I am a bit new to genealogy (I've only been doing it for a few years so far), and my computer crashed with all info several times. So, I will try my best to remember details, and I might be wrong. Sorry about the disorganized post. I don't have much time and I just want to post a few interesting things that I dug up on the spur of the moment.http://www.familyorigins.com/users/h/o/o/Fred-C-Hooper-Wildo...
The Fred Hooper family tree website is above. http://www.thelansdens.com/Ancestors/aqwn08.htm
Lansden family tree website is above.
Other modern genealogists with our Hoopers listed in their family trees:
Kenneth Verdaine Hooper
Carl Edward Flannigan
Alan Barber (and I think that there is a female Barber with a tree website, too).

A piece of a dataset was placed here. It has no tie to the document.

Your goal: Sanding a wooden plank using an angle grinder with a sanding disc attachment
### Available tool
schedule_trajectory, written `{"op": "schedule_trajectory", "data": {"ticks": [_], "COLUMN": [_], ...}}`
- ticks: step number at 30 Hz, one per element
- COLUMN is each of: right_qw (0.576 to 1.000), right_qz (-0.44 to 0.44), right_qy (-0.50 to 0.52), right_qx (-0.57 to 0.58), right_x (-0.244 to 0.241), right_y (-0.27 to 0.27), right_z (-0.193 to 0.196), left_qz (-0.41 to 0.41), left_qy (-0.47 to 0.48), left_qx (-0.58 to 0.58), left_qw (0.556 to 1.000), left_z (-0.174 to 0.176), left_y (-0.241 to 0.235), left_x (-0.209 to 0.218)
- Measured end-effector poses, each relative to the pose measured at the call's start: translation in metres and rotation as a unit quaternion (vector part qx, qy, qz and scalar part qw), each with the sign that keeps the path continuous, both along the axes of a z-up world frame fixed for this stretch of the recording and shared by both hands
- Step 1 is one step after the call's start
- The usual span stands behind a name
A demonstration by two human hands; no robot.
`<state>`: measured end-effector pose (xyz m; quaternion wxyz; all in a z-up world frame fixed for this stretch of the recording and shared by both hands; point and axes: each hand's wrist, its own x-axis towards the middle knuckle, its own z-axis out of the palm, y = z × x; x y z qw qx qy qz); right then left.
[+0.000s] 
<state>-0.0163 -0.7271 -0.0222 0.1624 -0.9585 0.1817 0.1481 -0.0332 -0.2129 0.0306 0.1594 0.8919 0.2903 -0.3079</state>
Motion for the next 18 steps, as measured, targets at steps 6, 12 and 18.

I could be wrong about this information:
James Hooper(born about 1745) is called "Indian Fighter" by some of the modern family genealogists because he fought in the Indian Wars (after the Revolutionary War when he also fought Indians, Tories, and British soldiers and earned the rank of private). He earned the rank of Captain in those wars.
I remember reading somewhere (maybe from Kenneth "Verdaine" Hooper, a modern genealogist related to Bailey Hooper) that Bailey Hooper's diary said that he was born in Fauquier County, Virginia (that is in the northern neck of Virginia. . .the northern neck is a triangular region in the northern part of the state bounded by two rivers). Fauquier County and Stafford County, and several other counties changed their borders and names a bit over the years.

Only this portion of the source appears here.